:: Given records ::
-----
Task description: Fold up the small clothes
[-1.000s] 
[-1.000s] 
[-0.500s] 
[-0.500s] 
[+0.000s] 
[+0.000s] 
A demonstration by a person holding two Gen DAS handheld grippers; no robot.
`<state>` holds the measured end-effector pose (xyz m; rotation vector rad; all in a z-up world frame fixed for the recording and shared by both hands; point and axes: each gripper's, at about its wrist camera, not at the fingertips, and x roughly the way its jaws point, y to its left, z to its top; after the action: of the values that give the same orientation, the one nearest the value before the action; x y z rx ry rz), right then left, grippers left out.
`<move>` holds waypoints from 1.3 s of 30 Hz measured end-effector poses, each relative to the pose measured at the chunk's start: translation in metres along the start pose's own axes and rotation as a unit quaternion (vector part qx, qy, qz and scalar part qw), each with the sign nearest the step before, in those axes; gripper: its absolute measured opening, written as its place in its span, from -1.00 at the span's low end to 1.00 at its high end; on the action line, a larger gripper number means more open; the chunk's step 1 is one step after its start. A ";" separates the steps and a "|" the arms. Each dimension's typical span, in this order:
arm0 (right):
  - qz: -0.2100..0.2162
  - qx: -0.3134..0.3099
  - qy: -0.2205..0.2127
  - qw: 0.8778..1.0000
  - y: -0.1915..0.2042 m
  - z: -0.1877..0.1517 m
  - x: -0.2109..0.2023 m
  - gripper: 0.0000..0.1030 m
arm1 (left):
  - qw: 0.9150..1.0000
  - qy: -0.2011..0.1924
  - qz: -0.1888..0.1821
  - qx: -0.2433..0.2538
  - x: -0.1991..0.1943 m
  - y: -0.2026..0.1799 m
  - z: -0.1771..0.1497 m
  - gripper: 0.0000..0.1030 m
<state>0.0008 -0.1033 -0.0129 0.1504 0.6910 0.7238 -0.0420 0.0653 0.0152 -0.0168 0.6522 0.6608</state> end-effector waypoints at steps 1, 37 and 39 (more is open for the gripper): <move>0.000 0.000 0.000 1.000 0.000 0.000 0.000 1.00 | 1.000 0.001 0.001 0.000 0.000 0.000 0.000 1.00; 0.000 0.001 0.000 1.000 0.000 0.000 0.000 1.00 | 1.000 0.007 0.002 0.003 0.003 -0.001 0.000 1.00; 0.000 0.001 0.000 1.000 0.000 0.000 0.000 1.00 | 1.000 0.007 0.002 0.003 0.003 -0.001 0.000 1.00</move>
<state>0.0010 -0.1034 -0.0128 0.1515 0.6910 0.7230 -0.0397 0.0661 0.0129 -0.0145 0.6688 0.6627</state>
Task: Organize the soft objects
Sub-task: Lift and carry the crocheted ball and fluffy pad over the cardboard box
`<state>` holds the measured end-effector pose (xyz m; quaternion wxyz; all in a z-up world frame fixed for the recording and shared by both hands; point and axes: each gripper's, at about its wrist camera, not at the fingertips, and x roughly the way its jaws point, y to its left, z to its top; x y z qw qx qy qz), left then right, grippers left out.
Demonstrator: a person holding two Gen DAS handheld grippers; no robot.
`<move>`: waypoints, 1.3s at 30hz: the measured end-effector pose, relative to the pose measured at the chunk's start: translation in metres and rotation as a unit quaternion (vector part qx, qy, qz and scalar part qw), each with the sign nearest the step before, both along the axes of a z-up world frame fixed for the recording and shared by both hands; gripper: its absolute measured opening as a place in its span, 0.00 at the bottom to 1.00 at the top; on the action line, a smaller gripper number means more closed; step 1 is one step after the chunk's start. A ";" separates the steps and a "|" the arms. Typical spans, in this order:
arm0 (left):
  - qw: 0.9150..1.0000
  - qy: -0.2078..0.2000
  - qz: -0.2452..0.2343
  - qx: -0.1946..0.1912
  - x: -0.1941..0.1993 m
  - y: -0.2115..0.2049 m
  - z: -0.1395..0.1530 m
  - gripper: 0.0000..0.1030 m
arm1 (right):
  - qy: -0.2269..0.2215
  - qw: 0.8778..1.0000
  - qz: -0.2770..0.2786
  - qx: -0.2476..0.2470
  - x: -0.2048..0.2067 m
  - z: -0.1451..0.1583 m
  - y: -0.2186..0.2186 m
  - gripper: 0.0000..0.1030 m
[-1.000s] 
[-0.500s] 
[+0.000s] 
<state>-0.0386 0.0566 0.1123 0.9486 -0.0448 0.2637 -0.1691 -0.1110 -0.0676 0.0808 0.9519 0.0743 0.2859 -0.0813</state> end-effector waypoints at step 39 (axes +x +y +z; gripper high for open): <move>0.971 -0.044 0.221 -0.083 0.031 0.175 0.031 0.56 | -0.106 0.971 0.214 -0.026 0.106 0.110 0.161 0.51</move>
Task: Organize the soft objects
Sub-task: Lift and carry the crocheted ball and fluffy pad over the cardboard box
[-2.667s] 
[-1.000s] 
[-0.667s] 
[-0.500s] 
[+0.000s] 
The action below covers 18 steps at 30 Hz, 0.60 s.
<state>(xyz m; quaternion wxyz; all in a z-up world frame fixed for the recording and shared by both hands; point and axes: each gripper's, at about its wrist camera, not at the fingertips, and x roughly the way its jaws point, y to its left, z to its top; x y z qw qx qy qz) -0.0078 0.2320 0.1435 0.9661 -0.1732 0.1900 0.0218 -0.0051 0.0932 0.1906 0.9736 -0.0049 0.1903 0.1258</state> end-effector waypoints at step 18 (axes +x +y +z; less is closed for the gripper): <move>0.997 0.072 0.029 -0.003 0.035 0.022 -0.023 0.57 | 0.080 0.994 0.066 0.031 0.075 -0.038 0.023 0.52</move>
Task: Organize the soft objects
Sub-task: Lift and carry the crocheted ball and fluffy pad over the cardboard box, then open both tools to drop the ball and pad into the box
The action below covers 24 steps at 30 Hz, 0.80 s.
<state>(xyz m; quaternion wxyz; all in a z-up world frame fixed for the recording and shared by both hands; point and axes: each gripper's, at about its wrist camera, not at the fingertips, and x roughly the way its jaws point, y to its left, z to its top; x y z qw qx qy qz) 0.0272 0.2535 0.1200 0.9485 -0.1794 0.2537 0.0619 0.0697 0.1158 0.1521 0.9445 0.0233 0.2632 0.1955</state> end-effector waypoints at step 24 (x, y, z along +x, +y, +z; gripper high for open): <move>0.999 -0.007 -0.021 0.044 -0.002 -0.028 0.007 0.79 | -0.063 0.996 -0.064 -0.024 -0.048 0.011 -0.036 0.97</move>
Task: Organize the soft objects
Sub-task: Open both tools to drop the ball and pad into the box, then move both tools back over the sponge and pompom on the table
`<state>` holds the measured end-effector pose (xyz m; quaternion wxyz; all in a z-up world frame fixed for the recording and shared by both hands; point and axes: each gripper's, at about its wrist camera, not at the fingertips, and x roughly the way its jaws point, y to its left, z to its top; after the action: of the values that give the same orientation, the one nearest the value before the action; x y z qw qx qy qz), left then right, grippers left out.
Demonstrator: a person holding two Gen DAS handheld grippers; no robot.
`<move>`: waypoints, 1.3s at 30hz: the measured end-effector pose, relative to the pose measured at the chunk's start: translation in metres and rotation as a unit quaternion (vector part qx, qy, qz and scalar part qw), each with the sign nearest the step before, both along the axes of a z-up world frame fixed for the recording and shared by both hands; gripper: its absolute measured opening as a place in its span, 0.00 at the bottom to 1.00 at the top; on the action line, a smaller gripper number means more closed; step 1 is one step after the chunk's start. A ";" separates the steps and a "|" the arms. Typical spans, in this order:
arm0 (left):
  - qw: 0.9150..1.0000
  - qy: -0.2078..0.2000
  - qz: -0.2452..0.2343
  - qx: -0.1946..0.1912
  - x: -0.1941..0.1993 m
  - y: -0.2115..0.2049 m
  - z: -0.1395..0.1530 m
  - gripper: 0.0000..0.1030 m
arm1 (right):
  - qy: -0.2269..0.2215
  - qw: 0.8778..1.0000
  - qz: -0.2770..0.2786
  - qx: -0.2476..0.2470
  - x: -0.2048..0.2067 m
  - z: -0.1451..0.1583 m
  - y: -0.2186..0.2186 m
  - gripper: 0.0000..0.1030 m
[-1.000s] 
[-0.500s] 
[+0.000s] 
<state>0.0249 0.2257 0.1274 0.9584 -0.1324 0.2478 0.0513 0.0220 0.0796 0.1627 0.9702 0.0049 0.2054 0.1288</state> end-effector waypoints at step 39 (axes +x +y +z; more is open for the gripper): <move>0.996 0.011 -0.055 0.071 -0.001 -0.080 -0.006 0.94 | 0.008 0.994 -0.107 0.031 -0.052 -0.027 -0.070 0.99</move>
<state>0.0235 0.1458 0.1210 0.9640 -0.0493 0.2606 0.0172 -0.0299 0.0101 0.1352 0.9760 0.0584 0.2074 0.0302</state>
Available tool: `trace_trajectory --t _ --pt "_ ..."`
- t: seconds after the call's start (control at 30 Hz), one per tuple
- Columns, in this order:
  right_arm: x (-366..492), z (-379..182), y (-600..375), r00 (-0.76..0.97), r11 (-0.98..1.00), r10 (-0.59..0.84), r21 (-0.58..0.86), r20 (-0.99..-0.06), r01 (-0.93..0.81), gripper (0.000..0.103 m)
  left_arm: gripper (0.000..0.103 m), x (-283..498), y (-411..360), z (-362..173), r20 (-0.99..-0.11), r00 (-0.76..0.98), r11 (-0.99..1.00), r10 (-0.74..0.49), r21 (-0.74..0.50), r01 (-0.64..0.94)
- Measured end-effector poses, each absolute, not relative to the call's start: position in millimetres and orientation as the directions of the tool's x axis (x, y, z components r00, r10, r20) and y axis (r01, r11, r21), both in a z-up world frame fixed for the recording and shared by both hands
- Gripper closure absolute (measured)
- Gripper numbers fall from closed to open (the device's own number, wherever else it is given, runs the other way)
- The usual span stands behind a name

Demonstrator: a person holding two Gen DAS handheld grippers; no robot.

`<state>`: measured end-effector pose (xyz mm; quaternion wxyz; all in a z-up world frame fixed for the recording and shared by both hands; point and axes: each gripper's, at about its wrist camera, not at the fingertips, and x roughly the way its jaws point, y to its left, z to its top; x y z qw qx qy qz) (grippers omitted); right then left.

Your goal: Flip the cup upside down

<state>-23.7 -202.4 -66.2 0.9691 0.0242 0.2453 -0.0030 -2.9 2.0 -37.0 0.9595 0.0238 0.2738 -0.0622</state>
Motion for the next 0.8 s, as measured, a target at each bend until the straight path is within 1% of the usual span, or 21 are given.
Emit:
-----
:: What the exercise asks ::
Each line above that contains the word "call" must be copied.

:: Solution ::
- t: seconds after the call's start (control at 30 Hz), one per tuple
- Measured end-effector poses, each absolute, not relative to the call's start: position in millimetres and orientation as the directions of the tool's x axis (x, y, z components r00, r10, r20) and y axis (r01, r11, r21), both in a z-up world frame fixed for the recording and shared by both hands

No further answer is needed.